**Recorded information:**
[Start of Attachment]

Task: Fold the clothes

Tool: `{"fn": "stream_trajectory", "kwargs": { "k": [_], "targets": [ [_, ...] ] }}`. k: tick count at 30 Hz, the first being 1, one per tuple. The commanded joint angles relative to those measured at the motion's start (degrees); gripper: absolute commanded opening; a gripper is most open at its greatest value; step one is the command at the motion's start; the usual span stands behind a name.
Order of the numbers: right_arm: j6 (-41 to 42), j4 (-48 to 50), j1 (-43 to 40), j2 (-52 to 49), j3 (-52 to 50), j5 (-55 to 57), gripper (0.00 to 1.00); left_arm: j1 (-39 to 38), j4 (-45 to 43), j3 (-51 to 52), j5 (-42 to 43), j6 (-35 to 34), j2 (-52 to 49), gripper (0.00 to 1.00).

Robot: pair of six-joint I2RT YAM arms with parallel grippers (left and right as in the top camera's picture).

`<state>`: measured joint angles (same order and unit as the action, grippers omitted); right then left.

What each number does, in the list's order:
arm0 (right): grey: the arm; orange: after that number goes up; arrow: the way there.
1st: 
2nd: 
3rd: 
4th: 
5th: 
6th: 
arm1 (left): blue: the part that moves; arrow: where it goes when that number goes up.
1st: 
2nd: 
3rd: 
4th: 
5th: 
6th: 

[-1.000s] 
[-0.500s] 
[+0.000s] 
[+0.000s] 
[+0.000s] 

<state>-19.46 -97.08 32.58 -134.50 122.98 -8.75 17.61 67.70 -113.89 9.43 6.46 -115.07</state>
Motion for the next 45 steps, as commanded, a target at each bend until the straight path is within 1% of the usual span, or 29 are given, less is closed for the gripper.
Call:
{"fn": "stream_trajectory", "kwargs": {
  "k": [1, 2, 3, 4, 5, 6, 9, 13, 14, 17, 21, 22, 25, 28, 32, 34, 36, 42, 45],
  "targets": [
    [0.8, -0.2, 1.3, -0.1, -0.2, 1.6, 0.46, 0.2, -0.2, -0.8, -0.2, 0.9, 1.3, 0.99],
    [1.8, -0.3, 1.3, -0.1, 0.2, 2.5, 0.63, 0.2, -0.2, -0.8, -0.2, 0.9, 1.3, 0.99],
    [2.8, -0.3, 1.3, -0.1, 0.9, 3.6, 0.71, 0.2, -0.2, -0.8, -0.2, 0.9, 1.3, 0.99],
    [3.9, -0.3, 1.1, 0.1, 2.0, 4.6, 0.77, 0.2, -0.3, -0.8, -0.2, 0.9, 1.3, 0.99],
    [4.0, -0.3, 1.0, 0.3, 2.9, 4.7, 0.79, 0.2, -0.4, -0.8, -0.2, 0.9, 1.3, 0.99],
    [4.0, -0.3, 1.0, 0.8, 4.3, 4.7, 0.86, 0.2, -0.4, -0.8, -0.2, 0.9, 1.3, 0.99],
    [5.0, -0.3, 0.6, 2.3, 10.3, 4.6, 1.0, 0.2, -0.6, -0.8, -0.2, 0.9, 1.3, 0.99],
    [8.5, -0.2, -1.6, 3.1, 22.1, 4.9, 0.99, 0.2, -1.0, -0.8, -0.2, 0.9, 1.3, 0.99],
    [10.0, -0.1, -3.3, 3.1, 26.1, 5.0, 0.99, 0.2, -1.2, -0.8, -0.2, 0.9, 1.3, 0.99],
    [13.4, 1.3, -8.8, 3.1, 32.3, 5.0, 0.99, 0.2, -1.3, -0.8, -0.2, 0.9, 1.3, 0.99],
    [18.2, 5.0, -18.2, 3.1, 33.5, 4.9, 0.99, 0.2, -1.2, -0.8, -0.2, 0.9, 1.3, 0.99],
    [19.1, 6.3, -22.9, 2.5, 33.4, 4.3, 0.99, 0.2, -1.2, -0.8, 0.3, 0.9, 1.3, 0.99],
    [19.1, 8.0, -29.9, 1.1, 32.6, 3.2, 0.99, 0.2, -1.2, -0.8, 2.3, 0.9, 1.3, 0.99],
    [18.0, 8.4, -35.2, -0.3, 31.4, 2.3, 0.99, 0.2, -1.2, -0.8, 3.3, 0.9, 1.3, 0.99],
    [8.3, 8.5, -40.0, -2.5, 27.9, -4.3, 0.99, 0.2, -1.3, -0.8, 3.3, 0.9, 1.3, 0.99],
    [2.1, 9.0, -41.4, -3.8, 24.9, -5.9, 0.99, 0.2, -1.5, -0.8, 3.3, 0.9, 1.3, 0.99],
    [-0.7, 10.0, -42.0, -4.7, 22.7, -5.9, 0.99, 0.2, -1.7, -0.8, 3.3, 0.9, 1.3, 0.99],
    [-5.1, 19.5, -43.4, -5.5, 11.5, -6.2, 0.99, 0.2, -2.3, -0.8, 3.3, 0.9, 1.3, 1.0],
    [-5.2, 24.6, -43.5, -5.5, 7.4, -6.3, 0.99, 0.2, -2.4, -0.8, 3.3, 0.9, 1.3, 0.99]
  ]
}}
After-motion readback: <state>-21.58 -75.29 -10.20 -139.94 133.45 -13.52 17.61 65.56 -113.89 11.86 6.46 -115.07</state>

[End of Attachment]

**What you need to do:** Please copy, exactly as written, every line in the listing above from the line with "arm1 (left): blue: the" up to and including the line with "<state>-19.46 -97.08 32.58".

**Written answer:**
arm1 (left): blue: the part that moves; arrow: where it goes when that number goes up.
1st: 
2nd: 
3rd: 
4th: 
5th: 
6th: 

[-1.000s] 
[-0.500s] 
[+0.000s] 
[+0.000s] 
[+0.000s] 

<state>-19.46 -97.08 32.58 -134.50 122.98 -8.75 17.61 67.70 -113.89 9.43 6.46 -115.07</state>

Nothing remains to be written for this exercise.